Maybe I'm just grouchy, but I certainly wouldn't recommend the LA that placed our children to anyone, that's for sure!

Congratulations!  The waiting is the hardest part, I think, but hopefully it will be a short wait.


----------



## Jess75 (Nov 4, 2005)

17 days for us, we were approved on 10th sep, found out about lo on 27th, intros started today and he moves in next Friday. Very lucky xx


----------



## peacelily (Feb 24, 2006)

9 months from Approval Panel to Matching Panel for us this time around; first time it was 5 months. Both were babies under 1.


Hope your wait is a short one!


Peacelily xx


----------



## katie c (Jun 15, 2009)

we're another one with a slow match, but as i've had two friends with the same LA get matched really quicker, i blame our SW   

approved july, approached about LO march, loads of delays as there was concern about his development, panel july, more delay for SW's holiday   , intros end of august, home beginning of september.

so a year from approval panel to matching panel, and a year and 2 months from approval to getting him home.


----------



## AdoptionDolly (Oct 30, 2012)

We were approved at the end of April, matched early September, matching panel is next week and intros begin mid November.  For us it'll have been exactly 2 years since our initial enquiry with our Agency.  

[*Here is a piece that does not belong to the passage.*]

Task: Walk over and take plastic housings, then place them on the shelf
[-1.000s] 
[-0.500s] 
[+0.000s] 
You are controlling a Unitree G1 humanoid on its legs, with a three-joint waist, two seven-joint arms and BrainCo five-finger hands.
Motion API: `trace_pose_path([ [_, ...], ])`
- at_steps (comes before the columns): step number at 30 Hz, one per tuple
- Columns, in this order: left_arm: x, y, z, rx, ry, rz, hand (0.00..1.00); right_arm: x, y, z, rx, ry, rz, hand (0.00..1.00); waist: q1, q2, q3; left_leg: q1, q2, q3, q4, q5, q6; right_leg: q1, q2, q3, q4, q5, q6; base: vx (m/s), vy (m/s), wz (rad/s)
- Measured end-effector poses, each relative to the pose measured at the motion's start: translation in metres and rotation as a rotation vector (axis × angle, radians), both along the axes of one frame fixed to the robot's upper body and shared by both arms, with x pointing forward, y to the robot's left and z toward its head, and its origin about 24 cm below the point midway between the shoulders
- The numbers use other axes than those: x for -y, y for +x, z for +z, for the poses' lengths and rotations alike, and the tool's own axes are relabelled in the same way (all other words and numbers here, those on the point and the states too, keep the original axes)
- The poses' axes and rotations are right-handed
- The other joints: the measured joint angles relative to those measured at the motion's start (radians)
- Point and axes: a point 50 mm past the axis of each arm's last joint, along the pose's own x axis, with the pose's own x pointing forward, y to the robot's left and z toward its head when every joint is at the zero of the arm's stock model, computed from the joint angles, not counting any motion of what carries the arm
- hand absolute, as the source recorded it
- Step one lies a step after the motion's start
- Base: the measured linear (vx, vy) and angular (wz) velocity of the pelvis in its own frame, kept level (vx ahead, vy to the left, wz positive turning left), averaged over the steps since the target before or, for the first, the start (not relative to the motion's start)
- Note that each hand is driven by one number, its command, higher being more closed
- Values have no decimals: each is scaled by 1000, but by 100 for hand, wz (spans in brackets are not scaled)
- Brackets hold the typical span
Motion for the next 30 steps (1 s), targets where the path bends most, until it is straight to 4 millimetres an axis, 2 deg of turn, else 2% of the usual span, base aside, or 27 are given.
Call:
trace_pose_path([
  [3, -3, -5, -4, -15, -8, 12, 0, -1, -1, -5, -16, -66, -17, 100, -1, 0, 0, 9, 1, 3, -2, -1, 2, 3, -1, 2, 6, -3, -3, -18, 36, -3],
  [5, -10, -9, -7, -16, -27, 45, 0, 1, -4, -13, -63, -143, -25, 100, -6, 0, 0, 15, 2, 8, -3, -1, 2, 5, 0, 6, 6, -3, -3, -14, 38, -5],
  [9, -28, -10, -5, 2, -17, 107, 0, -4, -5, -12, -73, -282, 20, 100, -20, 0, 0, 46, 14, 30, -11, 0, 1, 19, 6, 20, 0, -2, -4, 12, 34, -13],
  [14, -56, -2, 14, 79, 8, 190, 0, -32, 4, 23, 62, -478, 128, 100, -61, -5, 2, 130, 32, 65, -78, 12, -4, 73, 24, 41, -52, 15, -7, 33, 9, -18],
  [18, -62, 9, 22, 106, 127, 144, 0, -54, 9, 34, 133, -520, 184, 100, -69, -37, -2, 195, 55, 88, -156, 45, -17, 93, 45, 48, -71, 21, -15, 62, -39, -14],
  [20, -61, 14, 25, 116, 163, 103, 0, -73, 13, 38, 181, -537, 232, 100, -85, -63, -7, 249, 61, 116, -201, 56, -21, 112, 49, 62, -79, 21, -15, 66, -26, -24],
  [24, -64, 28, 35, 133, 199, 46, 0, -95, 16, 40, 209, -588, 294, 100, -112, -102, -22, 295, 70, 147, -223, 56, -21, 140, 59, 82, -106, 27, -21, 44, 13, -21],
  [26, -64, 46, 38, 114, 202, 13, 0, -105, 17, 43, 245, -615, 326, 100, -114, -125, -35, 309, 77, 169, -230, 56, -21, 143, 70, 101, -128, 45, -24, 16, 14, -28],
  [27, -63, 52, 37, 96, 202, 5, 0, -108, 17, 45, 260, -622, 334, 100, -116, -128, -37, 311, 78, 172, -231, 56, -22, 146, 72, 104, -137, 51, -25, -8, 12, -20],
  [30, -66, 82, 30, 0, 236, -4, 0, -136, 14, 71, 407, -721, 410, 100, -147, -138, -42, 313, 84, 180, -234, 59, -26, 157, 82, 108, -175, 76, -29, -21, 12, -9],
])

Hope you don't have too long a wait..


----------



## Macgyver (Oct 27, 2008)

Congratulations, we were approved in April, and matched approved September 5 months


----------



## Jules11 (Jun 21, 2011)

We had a wait of 11 1/2 months from approval to matching panel.  Just a warning - this is by far the hardest time in the adoption process.  I wish I had a penny for every time I checked my phone and email waiting for that message/call from SW.  We often felt abandoned by sw, there are no targets for matching and we certainly became a lower priority.  HOWEVER I am sooooo glad we stuck with it.  Our LO was worth the wait.

Good luck and fingers crossed for a quick match.

Jules xx


----------



## Arrows (Nov 9, 2008)

Approved March, read his profile June, matching panel October so 7 months for us.


----------